2. The method according to claim 1, characterized in that, In step S1, the real-time status parameters include signal strength, available bandwidth, round-trip time, packet loss rate, and environmental rain attenuation correction coefficient; the multi-dimensional evaluation model is a weighted summation model, and the weights of each dimension can be pre-configured according to the deployment scenario. The comprehensive availability score ranges from 0 to 100 points, and the higher the score, the better the comprehensive transmission performance of the link.

3. The method according to claim 1, characterized in that, In step S1, the execution logic of the low-power channel is as follows: In non-transmission mode, the main control processing unit and the main transceiver channel of the multi-mode communication unit are physically powered off. Only the nanoampere-level low-power MCU is periodically woken up to complete parameter acquisition through the narrowband signaling channels of each communication module. After a single acquisition is completed, it immediately enters sleep mode. The sensing period can be dynamically adjusted according to the historical stability of the link.

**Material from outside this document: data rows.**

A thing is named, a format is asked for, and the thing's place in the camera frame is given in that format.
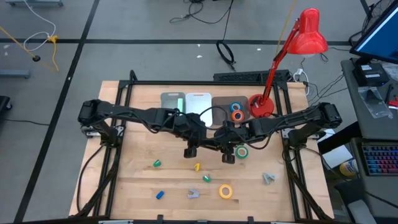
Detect white paper sheet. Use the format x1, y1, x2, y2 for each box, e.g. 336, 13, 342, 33
322, 128, 354, 169

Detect orange tape roll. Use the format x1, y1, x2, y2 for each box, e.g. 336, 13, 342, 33
231, 110, 245, 123

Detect yellow round container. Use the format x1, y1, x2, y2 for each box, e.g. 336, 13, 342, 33
339, 160, 359, 177

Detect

4. The method according to claim 1, characterized in that, In step S2, the invalid data filtering process is as follows: After infrared triggering, pixel-level change detection is first performed by a low-power MCU to filter out invalid trigger data caused by temperature changes, light fluctuations, and vegetation swaying. For the data that passes the initial screening, target identification is performed using a lightweight edge target detection model to eliminate invalid monitoring data without targets.

5. The method according to claim 1, characterized in that, In step S2, the priority of the valid monitoring data is divided into at least three levels: The first level is the emergency priority, which corresponds to protected species triggering, illegal intrusion, equipment anti-tampering, and fault alarms. The second level is the routine priority, which corresponds to routine wildlife activities and environmental parameter collection; The third level is the cache priority, which corresponds to non-core time-series data and low-interest triggered data. Different priorities correspond to preset transmission delay and delivery rate requirements.

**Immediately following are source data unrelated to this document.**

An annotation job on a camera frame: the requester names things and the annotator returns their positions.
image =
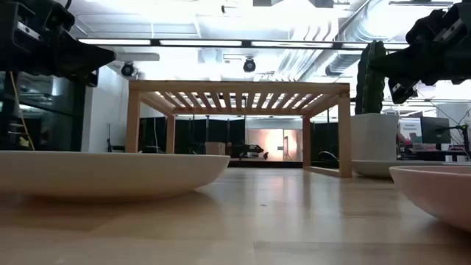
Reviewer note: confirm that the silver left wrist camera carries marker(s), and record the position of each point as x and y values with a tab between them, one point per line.
26	31

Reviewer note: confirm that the pink ceramic plate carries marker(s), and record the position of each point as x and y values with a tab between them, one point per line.
441	195

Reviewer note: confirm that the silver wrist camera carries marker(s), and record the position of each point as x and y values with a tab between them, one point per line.
26	31
449	30

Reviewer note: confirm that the black round ceiling camera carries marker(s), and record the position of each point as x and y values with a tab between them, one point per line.
249	65
127	70

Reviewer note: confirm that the light wooden slatted shelf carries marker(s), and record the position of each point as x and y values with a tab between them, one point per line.
239	87

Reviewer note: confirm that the tall green cactus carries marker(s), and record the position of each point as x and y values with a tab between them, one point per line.
364	92

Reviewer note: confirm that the black background robot arm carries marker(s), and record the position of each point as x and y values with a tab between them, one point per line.
252	150

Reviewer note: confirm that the brown cardboard box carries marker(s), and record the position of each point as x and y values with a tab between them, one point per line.
215	148

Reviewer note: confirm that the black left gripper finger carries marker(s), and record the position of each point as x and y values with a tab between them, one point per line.
92	78
88	59

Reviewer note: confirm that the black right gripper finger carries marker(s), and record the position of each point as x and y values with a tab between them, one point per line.
402	92
401	64

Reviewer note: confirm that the white square planter pot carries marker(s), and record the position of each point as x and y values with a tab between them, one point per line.
373	136

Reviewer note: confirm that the white printed sign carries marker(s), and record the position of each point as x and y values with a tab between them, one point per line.
409	129

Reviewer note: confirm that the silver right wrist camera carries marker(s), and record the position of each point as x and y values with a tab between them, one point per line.
449	30

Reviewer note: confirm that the white ceramic plate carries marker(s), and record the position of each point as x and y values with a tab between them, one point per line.
371	168
110	173

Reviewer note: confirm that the black computer monitor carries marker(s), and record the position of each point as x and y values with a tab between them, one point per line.
435	129

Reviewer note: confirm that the long ceiling light bar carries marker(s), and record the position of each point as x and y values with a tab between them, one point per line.
202	43

6. The method according to claim 5, characterized in that, In step S3, the core rule for link-data matching is: For emergency priority data, delivery rate and latency are the primary constraints, and the link selection priority is Tiantong satellite communication > cellular communication > high-throughput satellite communication; The conventional priority data is based on cost and power consumption as the core constraints, and the link selection priority is cellular communication > high-throughput satellite communication > Tiantong satellite communication; Priority data in the cache is scheduled for batch transmission only when both the terminal's battery level and link availability are above a preset threshold.

7. The method according to claim 1, characterized in that, In step S3, the logic for generating scheduling instructions based on the power supply status is as follows: Real-time acquisition of terminal remaining power, solar charging power, and temperature-induced battery capacity degradation coefficient; dynamic adjustment of transmission permissions and link thresholds for each priority data. When the remaining battery power is lower than the preset low battery threshold, the transmission permissions for regular and cached priority data are closed, and only the emergency transmission channel for emergency priority data is retained.

8. The method according to claim 1, characterized in that, In step S4, the logic for the multi-link collaborative batch scheduling transmission is as follows: For non-urgent data, the terminal combines high-throughput satellite transit windows, cellular communication off-peak hours, and solar charging peak hours to cache the data to be transmitted locally. During the optimal transmission window, the corresponding link is woken up all at once to complete centralized transmission, reducing the frequency of communication module wake-up and standby power consumption.